Citation and Contact

You find a PDF of the Deep Semi-Supervised Anomaly Detection ICLR 2020 paper on arXiv https://arxiv.org/abs/1906.02694.

If you find our work useful, please also cite the paper:

@InProceedings{ruff2020deep,
  title     = {Deep Semi-Supervised Anomaly Detection},
  author    = {Ruff, Lukas and Vandermeulen, Robert A. and G{\"o}rnitz, Nico and Binder, Alexander and M{\"u}ller, Emmanuel and M{\"u}ller, Klaus-Robert and Kloft, Marius},
  booktitle = {International Conference on Learning Representations},
  year      = {2020},
  url       = {https://openreview.net/forum?id=HkgH0TEYwH}
}

If you would like get in touch, just drop us an email to [email protected].

Abstract

Deep approaches to anomaly detection have recently shown promising results over shallow methods on large and complex datasets. Typically anomaly detection is treated as an unsupervised learning problem. In practice however, one may have---in addition to a large set of unlabeled samples---access to a small pool of labeled samples, e.g. a subset verified by some domain expert as being normal or anomalous. Semi-supervised approaches to anomaly detection aim to utilize such labeled samples, but most proposed methods are limited to merely including labeled normal samples. Only a few methods take advantage of labeled anomalies, with existing deep approaches being domain-specific. In this work we present Deep SAD, an end-to-end deep methodology for general semi-supervised anomaly detection. We further introduce an information-theoretic framework for deep anomaly detection based on the idea that the entropy of the latent distribution for normal data should be lower than the entropy of the anomalous distribution, which can serve as a theoretical interpretation for our method.
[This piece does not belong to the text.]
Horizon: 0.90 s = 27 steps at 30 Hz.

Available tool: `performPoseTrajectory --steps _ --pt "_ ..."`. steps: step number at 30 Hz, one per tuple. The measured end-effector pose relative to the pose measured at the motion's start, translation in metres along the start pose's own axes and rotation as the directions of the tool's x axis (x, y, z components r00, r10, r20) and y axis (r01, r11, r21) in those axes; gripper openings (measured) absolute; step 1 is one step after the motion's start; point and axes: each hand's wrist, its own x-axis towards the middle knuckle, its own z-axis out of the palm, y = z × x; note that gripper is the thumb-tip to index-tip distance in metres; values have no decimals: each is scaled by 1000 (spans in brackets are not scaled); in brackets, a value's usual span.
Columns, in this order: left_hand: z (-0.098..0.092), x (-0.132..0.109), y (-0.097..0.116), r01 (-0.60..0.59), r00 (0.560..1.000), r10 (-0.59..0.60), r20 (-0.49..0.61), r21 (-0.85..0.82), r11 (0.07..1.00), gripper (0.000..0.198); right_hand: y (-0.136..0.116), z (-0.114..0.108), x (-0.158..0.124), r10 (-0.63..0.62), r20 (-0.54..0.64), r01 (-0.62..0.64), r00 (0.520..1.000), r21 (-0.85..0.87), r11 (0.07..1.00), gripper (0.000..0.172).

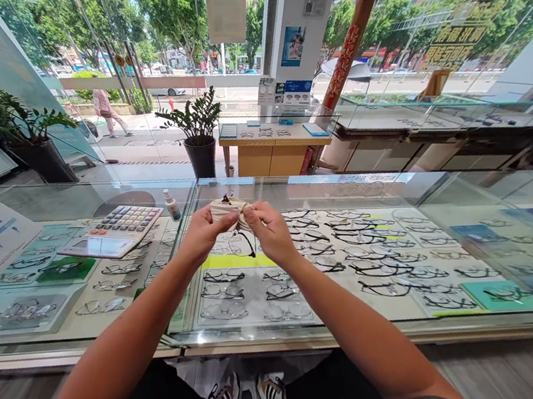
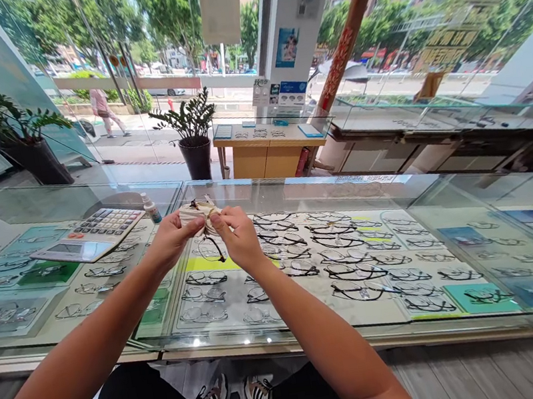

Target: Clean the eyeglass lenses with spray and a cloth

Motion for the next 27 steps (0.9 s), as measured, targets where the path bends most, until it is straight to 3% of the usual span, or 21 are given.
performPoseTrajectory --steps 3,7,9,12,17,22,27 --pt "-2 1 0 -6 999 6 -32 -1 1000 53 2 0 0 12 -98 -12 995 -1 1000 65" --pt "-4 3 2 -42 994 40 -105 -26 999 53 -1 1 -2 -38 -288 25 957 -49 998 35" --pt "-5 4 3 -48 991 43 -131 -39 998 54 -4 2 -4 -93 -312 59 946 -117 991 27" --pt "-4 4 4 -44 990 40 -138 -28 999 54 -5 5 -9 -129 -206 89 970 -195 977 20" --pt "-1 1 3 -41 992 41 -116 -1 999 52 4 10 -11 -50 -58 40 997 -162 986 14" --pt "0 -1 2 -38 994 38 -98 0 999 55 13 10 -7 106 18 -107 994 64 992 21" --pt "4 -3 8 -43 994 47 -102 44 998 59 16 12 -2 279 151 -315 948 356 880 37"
In extensive experiments on MNIST, Fashion-MNIST, and CIFAR-10, along with other anomaly detection benchmark datasets, we demonstrate that our method is on par or outperforms shallow, hybrid, and deep competitors, yielding appreciable performance improvements even when provided with only little labeled data.

The need for semi-supervised anomaly detection

fig1

Installation

This code is written in Python 3.7 and requires the packages listed in requirements.txt.

Clone the repository to your machine and directory of choice:

git clone https://github.com/lukasruff/Deep-SAD-PyTorch.git

To run the code, we recommend setting up a virtual environment, e.g. using virtualenv or conda:

virtualenv

# pip install virtualenv
cd <path-to-Deep-SAD-PyTorch-directory>
virtualenv myenv
source myenv/bin/activate
pip install -r requirements.txt

conda

cd <path-to-Deep-SAD-PyTorch-directory>
conda create --name myenv
source activate myenv
while read requirement; do conda install -n myenv --yes $requirement; done < requirements.txt

Running experiments

We have implemented the MNIST, Fashion-MNIST, and CIFAR-10 datasets as well as the classic anomaly detection benchmark datasets arrhythmia, cardio, satellite, satimage-2, shuttle, and thyroid from the Outlier Detection DataSets (ODDS) repository (http://odds.cs.stonybrook.edu/) as reported in the paper.

The implemented network architectures are as reported in the appendix of the paper.

Deep SAD

You can run Deep SAD experiments using the main.py script.

Here's an example on MNIST with 0 considered to be the normal class and having 1% labeled (known) training samples from anomaly class 1 with a pollution ratio of 10% of the unlabeled training data (with unknown anomalies from all anomaly classes 1-9):

cd <path-to-Deep-SAD-PyTorch-directory>

# activate virtual environment
source myenv/bin/activate  # or 'source activate myenv' for conda

# create folders for experimental output
mkdir log/DeepSAD
mkdir log/DeepSAD/mnist_test

# change to source directory
cd src

# run experiment
python main.py mnist mnist_LeNet ../log/DeepSAD/mnist_test ../data --ratio_known_outlier 0.01 --ratio_pollution 0.1 --lr 0.0001 --n_epochs 150 --lr_milestone 50 --batch_size 128 --weight_decay 0.5e-6 --pretrain True --ae_lr 0.0001 --ae_n_epochs 150 --ae_batch_size 128 --ae_weight_decay 0.5e-3 --normal_class 0 --known_outlier_class 1 --n_known_outlier_classes 1;

Have a look into main.py for all possible arguments and options.

Baselines

We also provide an implementation of the following baselines via the respective baseline_<method_name>.py scripts: OC-SVM (ocsvm), Isolation Forest (isoforest), Kernel Density Estimation (kde), kernel Semi-Supervised Anomaly Detection (ssad), and Semi-Supervised Deep Generative Model (SemiDGM).

Here's how to run SSAD for example on the same experimental setup as above:

cd <path-to-Deep-SAD-PyTorch-directory>

# activate virtual environment
source myenv/bin/activate  # or 'source activate myenv' for conda

# create folder for experimental output
mkdir log/ssad
mkdir log/ssad/mnist_test

# change to source directory
cd src

# run experiment
python baseline_ssad.py mnist ../log/ssad/mnist_test ../data --ratio_known_outlier 0.01 --ratio_pollution 0.1 --kernel rbf --kappa 1.0 --normal_class 0 --known_outlier_class 1 --n_known_outlier_classes 1;

The autoencoder is provided through Deep SAD pre-training using --pretrain True with main.py. To then run a hybrid approach using one of the classic methods on top of autoencoder features, simply point to the saved autoencoder model using --load_ae ../log/DeepSAD/mnist_test/model.tar and set --hybrid True.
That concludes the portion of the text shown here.